1. Photos: People invited to view and informally discuss photo display over light refreshments. 2. People choose one photo that is significant for them and give it a title. 3. Group discussion of photos (these questions to be used as prompts and guides): What is your overall impression of the photos? What stood out to you/interested you? Do you think there are any connections/ similarities between some of the photos? Did any surprise you? Are there any that are different to the rest? What do you think the photos say overall? What do they say about community and social networks? What do they tell us about this experience and how we help each other? Are there themes or an overall message? Would you like to show us the photo you chose and talk about the title you gave it? 4. Network mapping: The aim of the network mapping exercise is to identify how support networks have changed as a result of participation in supporting the carer/caring for a loved one at home. Network mapping explores the amount of people involved in the caring and the number and density of ties within the network. Procedure A. Brief the participants Describe the two different maps that will be created; before and after, identifying where the line between before and after may be. 56

Before: at the time they became a part of the support network After: at the time of the focus group Discuss the use of coloured textas and measure of relationship in this context. Describe the mapping process, discuss the examples and the possible messiness or chaos of the process. Identify any housekeeping issues. The colours used will represent: ---------------- more of a relationship -----------------medium-level relationship ----------------- less of a relationship The coloured lines represent the relationship, which in this context is measured by: - Length of time knowing the person and/or - Intensity of the exchanges between one and other and/or - Type and variety of shared experiences. B. Network mapping BEFORE caring Ask each person in attendance to clearly write their first name on the page. Now ask each person in turn to draw a line to each other with an arrow indicating the direction of the relationship, using a coloured texta to indicate the measure of the relationship before the caring began. There may be no lines to some people as they were unknown to each other before, there may be more lines to the carer at this stage. Bringing the map to life. Now ask everyone to stand up, have a look at the map and give feedback. AFTER caring Ask each person in attendance to clearly write their first name on a fresh sheet of paper. Ask each person to draw a line to the other people they know and now know, again using

the colour of the texta to indicate the measure of the relationship after being involved in the care network.

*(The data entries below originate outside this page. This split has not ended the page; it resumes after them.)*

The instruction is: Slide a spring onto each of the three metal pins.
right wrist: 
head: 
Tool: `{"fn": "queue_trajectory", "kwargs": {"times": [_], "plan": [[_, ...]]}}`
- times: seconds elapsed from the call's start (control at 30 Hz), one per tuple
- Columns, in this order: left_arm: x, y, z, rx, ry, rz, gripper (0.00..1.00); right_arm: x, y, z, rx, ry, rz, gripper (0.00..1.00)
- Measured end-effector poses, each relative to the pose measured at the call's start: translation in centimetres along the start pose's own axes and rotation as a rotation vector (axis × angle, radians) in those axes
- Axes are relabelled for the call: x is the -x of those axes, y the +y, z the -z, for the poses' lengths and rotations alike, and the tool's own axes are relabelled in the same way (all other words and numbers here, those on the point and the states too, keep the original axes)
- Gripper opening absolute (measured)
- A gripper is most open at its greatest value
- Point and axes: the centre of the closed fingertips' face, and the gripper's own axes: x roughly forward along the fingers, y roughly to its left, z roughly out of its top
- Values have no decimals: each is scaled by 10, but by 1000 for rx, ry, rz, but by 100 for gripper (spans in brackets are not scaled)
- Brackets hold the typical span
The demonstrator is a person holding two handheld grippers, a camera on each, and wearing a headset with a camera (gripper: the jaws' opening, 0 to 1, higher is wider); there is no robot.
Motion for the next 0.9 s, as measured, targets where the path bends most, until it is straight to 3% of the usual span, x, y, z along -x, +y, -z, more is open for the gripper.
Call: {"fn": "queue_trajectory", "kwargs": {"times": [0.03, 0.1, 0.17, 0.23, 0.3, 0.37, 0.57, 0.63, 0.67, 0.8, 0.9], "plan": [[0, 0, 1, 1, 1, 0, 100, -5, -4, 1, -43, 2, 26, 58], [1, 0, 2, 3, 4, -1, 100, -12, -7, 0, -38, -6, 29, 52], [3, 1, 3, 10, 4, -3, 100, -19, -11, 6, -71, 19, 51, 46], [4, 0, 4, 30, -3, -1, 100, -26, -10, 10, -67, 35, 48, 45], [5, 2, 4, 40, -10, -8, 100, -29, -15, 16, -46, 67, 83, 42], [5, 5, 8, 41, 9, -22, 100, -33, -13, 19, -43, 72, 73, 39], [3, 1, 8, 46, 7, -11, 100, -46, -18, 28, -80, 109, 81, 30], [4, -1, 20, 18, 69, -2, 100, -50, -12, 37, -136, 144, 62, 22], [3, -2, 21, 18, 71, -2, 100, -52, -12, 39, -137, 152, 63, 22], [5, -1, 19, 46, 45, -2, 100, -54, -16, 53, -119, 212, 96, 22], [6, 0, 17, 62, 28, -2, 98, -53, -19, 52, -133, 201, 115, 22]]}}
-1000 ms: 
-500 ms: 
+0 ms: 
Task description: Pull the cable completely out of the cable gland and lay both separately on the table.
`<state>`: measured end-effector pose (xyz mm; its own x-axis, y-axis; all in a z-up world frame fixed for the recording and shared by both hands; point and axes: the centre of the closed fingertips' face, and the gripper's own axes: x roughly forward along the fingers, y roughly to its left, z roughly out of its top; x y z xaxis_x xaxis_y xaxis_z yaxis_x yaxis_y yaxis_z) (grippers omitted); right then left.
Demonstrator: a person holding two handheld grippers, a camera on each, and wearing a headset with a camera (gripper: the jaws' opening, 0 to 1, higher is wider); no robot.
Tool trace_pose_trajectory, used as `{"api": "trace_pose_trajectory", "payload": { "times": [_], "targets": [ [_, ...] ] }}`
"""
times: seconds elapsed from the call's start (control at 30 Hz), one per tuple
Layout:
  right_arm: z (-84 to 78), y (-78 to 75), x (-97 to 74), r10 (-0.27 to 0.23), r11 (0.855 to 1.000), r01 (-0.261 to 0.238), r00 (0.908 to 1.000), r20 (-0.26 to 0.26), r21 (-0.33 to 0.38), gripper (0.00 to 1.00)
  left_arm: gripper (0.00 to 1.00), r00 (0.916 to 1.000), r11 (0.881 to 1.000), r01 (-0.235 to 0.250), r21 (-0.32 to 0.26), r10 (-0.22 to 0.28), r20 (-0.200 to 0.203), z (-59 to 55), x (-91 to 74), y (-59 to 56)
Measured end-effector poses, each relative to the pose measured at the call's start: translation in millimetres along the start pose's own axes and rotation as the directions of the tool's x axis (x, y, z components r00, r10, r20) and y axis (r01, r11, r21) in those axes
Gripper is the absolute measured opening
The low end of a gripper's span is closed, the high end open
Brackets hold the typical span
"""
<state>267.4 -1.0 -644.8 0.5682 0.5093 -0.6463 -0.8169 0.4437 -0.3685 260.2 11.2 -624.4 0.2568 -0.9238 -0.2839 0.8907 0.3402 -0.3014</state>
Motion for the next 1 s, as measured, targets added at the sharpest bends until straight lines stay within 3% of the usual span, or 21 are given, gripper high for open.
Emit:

People may wish to add a person to the network that is not at the focus group, and then everyone is invited to draw on the measure of their relationship to these people as well. There may be a lot more lines on this map then on the previous one. Bringing the map to life. Now ask everyone to stand up, have a look at the map and give feedback. 5. Network analysis The following will be used as prompts and guides for the analysis.: What do you notice about your two pictures? Do you think your relationships have changed? If so, how? In what ways? Do you feel any differently about this community now? If so, in what ways? Do you think being part of this support network has had any impact on your relationships? If so, in what ways? Materials required - Two large sheets of paper (larger than butchers paper, spare in case of spillage etc) - Several sets of three coloured pens - Example maps and sheet of instructions - Voice recording equipment and omnidirectional microphone (still running from photo discussion) - Spare batteries - Laptop - Photos both hard copies and digital copies - Participant information sheets - Consent forms

Appendix 2: Interview schedule individual carers and mentors


Carers
The purpose of this interview is for me to understand more about your involvement in supporting people who are caring for someone who is dying at home.

Can we start by hearing your story about the first time you became involved in supporting a carer (or being a carer if appropriate)

Further questions:

Can you give me more details about your support activities? Who else was involved? What activities did they do? Often we remember things in images. Can you describe any key images from your caring activities? Who else did you have contact with as a result of the caring activities? If we were to draw a diagram starting with the people you knew before? Can you tell me something about your feelings at the time in terms of your connections to other people? What about now? Do you still have contact? How are the relationships? So afterwards you became involved in HOME Hospice. How was that? 57

Mentors
Now can you tell me about your experience of being a mentor What is that story?

Further questions:

Often we remember things in images. Can you describe any key images from your caring activities? Can you tell me something about your feelings at the time in terms of your connections to other people? What about now? Do you still have contact? How are the relationships?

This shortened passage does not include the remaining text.